# Dataset excerpt
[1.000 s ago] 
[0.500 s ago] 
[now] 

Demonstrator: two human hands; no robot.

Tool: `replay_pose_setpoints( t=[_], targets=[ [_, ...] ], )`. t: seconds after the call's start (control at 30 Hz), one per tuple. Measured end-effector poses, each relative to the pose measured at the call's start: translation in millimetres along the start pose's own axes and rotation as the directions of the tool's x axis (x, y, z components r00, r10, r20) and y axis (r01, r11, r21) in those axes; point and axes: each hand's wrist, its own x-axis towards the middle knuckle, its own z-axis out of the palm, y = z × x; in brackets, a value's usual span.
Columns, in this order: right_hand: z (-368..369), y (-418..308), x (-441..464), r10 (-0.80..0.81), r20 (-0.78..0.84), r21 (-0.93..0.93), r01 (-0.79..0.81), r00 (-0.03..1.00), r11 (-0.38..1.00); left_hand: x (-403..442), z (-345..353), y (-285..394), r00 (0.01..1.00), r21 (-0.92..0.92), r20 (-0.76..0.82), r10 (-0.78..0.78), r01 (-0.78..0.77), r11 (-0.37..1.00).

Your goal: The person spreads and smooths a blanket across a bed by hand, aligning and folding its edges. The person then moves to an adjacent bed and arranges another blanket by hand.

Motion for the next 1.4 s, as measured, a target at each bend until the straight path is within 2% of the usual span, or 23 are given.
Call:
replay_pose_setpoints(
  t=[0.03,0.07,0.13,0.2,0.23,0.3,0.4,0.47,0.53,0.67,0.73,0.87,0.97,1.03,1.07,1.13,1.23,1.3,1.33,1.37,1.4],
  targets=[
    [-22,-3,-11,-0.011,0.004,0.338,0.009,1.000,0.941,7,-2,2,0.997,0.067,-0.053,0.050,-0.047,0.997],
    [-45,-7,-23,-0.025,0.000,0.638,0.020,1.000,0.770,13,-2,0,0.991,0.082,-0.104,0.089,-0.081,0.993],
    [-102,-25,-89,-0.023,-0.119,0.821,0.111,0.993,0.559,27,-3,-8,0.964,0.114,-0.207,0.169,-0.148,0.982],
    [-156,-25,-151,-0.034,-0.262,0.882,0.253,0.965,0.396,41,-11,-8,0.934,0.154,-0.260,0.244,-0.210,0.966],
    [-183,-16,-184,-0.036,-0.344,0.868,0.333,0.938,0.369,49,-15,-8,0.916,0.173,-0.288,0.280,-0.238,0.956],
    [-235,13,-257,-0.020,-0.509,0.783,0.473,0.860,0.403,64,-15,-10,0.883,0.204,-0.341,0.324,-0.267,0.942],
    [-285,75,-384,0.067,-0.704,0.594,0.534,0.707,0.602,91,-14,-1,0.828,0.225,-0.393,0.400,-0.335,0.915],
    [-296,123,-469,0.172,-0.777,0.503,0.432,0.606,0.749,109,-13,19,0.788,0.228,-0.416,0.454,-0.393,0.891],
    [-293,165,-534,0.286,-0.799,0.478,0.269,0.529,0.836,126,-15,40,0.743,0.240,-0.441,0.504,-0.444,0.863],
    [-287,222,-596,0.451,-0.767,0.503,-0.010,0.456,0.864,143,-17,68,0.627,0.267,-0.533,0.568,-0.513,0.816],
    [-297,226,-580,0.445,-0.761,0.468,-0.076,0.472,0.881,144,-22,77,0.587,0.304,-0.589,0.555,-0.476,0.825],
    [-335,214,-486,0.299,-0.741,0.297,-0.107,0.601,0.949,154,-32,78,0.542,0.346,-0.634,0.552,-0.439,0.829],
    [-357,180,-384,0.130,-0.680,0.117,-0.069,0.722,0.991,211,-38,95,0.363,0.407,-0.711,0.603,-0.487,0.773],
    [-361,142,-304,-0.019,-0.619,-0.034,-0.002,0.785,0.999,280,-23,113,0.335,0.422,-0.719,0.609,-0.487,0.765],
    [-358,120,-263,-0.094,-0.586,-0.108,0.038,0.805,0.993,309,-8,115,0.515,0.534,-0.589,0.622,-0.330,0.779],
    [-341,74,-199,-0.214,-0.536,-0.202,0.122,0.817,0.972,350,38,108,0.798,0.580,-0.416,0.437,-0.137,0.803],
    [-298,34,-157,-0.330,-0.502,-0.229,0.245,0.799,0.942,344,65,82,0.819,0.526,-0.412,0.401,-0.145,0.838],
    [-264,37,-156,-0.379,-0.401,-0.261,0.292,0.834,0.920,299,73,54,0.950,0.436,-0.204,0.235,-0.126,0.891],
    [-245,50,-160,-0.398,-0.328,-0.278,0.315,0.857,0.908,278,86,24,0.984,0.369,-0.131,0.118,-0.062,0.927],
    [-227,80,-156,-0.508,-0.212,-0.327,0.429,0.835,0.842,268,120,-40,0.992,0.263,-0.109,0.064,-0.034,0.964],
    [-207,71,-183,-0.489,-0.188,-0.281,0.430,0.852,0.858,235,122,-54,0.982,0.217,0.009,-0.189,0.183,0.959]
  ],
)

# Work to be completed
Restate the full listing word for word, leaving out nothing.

# Reply to the task
[1.000 s ago] 
[0.500 s ago] 
[now] 

Demonstrator: two human hands; no robot.

Tool: `replay_pose_setpoints( t=[_], targets=[ [_, ...] ], )`. t: seconds after the call's start (control at 30 Hz), one per tuple. Measured end-effector poses, each relative to the pose measured at the call's start: translation in millimetres along the start pose's own axes and rotation as the directions of the tool's x axis (x, y, z components r00, r10, r20) and y axis (r01, r11, r21) in those axes; point and axes: each hand's wrist, its own x-axis towards the middle knuckle, its own z-axis out of the palm, y = z × x; in brackets, a value's usual span.
Columns, in this order: right_hand: z (-368..369), y (-418..308), x (-441..464), r10 (-0.80..0.81), r20 (-0.78..0.84), r21 (-0.93..0.93), r01 (-0.79..0.81), r00 (-0.03..1.00), r11 (-0.38..1.00); left_hand: x (-403..442), z (-345..353), y (-285..394), r00 (0.01..1.00), r21 (-0.92..0.92), r20 (-0.76..0.82), r10 (-0.78..0.78), r01 (-0.78..0.77), r11 (-0.37..1.00).

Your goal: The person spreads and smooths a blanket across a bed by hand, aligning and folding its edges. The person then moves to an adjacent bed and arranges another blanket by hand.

Motion for the next 1.4 s, as measured, a target at each bend until the straight path is within 2% of the usual span, or 23 are given.
Call:
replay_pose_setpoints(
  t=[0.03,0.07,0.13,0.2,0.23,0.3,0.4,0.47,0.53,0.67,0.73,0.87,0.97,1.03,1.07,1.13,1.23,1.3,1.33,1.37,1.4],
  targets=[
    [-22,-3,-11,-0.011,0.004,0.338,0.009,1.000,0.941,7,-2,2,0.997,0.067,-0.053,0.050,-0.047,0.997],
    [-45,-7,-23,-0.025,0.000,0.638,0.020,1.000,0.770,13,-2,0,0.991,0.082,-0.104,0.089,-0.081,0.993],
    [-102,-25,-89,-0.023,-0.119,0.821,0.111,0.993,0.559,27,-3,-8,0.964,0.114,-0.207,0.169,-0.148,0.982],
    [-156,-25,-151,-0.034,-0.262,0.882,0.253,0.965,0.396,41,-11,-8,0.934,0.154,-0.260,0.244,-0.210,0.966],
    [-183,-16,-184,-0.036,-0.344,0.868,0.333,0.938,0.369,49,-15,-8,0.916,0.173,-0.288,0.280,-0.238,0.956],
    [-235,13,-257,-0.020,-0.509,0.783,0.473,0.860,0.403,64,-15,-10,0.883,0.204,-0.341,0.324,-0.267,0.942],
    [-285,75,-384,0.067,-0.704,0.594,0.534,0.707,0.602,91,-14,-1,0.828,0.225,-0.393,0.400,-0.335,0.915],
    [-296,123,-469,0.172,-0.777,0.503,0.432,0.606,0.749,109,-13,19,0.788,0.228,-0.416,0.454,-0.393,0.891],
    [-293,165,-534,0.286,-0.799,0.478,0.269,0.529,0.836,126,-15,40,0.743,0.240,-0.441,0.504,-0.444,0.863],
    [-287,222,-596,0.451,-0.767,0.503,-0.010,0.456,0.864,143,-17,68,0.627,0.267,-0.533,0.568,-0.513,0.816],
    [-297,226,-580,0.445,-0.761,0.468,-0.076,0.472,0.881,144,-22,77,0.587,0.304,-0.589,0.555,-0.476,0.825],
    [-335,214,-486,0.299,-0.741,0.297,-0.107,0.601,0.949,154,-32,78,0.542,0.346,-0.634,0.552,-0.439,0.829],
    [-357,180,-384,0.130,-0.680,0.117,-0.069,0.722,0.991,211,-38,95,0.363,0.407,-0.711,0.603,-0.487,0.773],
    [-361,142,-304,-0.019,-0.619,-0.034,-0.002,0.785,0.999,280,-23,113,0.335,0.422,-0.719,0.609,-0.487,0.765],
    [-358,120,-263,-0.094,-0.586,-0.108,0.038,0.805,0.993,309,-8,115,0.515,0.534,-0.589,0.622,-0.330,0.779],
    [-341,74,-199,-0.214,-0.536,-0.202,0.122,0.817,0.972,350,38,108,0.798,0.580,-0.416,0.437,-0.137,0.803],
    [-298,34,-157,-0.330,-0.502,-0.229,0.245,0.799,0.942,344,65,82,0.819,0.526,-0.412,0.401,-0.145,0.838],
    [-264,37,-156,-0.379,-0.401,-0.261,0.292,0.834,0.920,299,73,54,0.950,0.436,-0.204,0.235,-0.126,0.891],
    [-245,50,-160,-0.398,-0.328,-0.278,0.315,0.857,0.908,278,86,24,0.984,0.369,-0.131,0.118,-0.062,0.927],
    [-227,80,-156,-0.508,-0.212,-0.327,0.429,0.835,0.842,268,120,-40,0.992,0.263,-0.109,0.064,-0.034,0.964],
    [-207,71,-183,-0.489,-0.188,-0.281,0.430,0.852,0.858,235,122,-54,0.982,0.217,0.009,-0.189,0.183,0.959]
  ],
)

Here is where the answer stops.